> _Data records_:
--------------------------------------------------
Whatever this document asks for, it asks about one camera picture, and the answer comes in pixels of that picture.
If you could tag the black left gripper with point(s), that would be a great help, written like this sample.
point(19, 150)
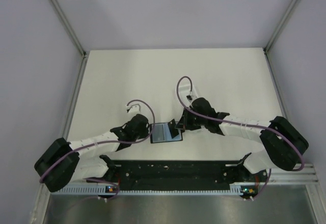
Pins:
point(144, 134)

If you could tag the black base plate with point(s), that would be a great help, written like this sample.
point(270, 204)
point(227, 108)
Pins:
point(170, 175)

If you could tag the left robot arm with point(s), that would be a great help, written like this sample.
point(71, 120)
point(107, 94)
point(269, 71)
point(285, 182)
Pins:
point(88, 159)

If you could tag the white plastic basket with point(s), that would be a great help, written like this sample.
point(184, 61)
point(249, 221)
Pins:
point(186, 95)

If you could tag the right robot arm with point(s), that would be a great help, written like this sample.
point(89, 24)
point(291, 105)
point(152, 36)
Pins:
point(283, 145)

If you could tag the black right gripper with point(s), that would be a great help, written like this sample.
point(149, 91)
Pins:
point(184, 123)

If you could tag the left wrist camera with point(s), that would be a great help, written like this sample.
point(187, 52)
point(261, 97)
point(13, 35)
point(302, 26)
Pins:
point(133, 109)

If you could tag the black leather card holder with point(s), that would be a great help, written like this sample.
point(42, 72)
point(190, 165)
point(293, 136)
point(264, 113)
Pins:
point(168, 138)

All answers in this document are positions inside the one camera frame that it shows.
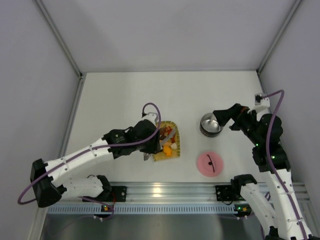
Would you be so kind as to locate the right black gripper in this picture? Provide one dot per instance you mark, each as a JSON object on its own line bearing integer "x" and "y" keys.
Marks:
{"x": 236, "y": 113}

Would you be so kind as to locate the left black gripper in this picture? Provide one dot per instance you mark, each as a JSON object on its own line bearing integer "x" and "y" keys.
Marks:
{"x": 155, "y": 144}

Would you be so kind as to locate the steel lunch box bowl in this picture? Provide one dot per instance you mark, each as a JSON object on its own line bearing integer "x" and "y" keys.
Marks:
{"x": 209, "y": 125}

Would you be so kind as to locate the orange fish cookie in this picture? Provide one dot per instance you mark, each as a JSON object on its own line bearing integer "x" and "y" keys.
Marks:
{"x": 168, "y": 152}

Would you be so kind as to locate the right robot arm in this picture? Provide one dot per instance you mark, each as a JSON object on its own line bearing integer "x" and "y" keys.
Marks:
{"x": 280, "y": 218}

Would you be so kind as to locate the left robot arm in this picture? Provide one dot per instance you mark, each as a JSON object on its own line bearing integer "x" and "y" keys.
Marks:
{"x": 54, "y": 180}

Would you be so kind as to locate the green bamboo tray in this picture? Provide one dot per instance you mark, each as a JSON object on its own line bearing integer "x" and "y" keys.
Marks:
{"x": 160, "y": 156}

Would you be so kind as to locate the pink round lid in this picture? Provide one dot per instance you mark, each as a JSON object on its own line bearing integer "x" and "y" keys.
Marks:
{"x": 210, "y": 164}

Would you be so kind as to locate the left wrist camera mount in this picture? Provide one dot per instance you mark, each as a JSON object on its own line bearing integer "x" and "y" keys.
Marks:
{"x": 151, "y": 116}

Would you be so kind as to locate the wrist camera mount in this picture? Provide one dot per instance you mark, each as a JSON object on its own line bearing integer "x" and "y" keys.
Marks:
{"x": 151, "y": 116}
{"x": 261, "y": 103}

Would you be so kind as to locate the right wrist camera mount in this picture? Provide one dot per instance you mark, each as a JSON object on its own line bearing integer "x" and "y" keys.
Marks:
{"x": 261, "y": 103}

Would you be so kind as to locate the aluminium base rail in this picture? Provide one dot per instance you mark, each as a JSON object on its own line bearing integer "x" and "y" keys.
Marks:
{"x": 137, "y": 192}

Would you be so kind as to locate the left black base bracket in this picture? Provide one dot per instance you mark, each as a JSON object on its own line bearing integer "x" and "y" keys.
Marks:
{"x": 115, "y": 194}

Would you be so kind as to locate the black base bracket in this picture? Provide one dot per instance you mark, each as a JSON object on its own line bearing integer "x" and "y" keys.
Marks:
{"x": 115, "y": 194}
{"x": 226, "y": 193}

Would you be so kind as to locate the right black base bracket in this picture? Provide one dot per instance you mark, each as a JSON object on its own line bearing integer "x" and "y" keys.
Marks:
{"x": 226, "y": 193}

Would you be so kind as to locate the slotted cable duct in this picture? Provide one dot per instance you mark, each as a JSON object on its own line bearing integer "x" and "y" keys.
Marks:
{"x": 148, "y": 209}
--------------------------------------------------
> _PROMPT_:
Output nothing but the entries above, exactly, once the pictures are removed.

> _OUTPUT FOR THIS EXERCISE_:
Whatever this document asks for, it asks about one camera picture, and the answer comes in pixels of that picture.
If you could tag the black left gripper with point(s), that would be a great help, written like this sample.
point(19, 150)
Pins:
point(144, 134)

If you could tag the black base plate with point(s), that would be a great help, written like this sample.
point(270, 204)
point(227, 108)
Pins:
point(170, 175)

If you could tag the left robot arm with point(s), that would be a great help, written like this sample.
point(71, 120)
point(107, 94)
point(269, 71)
point(285, 182)
Pins:
point(88, 159)

If you could tag the white plastic basket with point(s), that would be a great help, written like this sample.
point(184, 61)
point(249, 221)
Pins:
point(186, 95)

If you could tag the right robot arm with point(s), that would be a great help, written like this sample.
point(89, 24)
point(291, 105)
point(152, 36)
Pins:
point(283, 145)

If you could tag the black right gripper with point(s), that would be a great help, written like this sample.
point(149, 91)
Pins:
point(184, 123)

If you could tag the left wrist camera with point(s), that would be a great help, written like this sample.
point(187, 52)
point(261, 97)
point(13, 35)
point(302, 26)
Pins:
point(133, 109)

If you could tag the black leather card holder with point(s), that would be a great help, written like this sample.
point(42, 72)
point(190, 165)
point(293, 136)
point(264, 113)
Pins:
point(168, 138)

All answers in this document are positions inside the one camera frame that it shows.
Would you be so kind as to locate the right black gripper in this picture? Provide one dot per instance you mark, each as a JSON object on its own line bearing integer "x" and "y" keys.
Marks:
{"x": 236, "y": 113}

Would you be so kind as to locate the left black gripper in this picture? Provide one dot per instance you mark, each as a JSON object on its own line bearing integer "x" and "y" keys.
Marks:
{"x": 155, "y": 144}

Would you be so kind as to locate the steel lunch box bowl in this picture? Provide one dot per instance you mark, each as a JSON object on its own line bearing integer "x" and "y" keys.
Marks:
{"x": 209, "y": 125}

Would you be so kind as to locate the orange fish cookie in this picture? Provide one dot per instance you mark, each as a JSON object on its own line bearing integer "x" and "y" keys.
Marks:
{"x": 168, "y": 152}

Would you be so kind as to locate the right robot arm in this picture? Provide one dot per instance you mark, each as a JSON object on its own line bearing integer "x" and "y" keys.
Marks:
{"x": 280, "y": 218}

Would you be so kind as to locate the left robot arm in this picture? Provide one dot per instance you mark, each as a JSON object on its own line bearing integer "x" and "y" keys.
Marks:
{"x": 54, "y": 180}

Would you be so kind as to locate the green bamboo tray in this picture? Provide one dot per instance you mark, each as a JSON object on its own line bearing integer "x" and "y" keys.
Marks:
{"x": 160, "y": 156}

Would you be so kind as to locate the pink round lid in this picture? Provide one dot per instance you mark, each as a JSON object on its own line bearing integer "x" and "y" keys.
Marks:
{"x": 210, "y": 164}

Would you be so kind as to locate the left wrist camera mount in this picture? Provide one dot per instance you mark, each as a JSON object on its own line bearing integer "x" and "y" keys.
Marks:
{"x": 151, "y": 116}

Would you be so kind as to locate the wrist camera mount in this picture? Provide one dot per instance you mark, each as a JSON object on its own line bearing integer "x" and "y" keys.
Marks:
{"x": 151, "y": 116}
{"x": 261, "y": 103}

Would you be so kind as to locate the right wrist camera mount in this picture? Provide one dot per instance you mark, each as a JSON object on its own line bearing integer "x" and "y" keys.
Marks:
{"x": 261, "y": 103}

Would you be so kind as to locate the aluminium base rail in this picture? Provide one dot per instance you mark, each as a JSON object on its own line bearing integer "x" and "y" keys.
Marks:
{"x": 137, "y": 192}

Would you be so kind as to locate the left black base bracket in this picture? Provide one dot per instance you mark, each as a JSON object on its own line bearing integer "x" and "y" keys.
Marks:
{"x": 115, "y": 194}

Would you be so kind as to locate the black base bracket in this picture? Provide one dot per instance you mark, each as a JSON object on its own line bearing integer "x" and "y" keys.
Marks:
{"x": 115, "y": 194}
{"x": 226, "y": 193}

Would you be so kind as to locate the right black base bracket in this picture? Provide one dot per instance you mark, each as a JSON object on its own line bearing integer "x" and "y" keys.
Marks:
{"x": 226, "y": 193}

Would you be so kind as to locate the slotted cable duct in this picture? Provide one dot per instance you mark, each as a JSON object on its own line bearing integer "x" and "y" keys.
Marks:
{"x": 148, "y": 209}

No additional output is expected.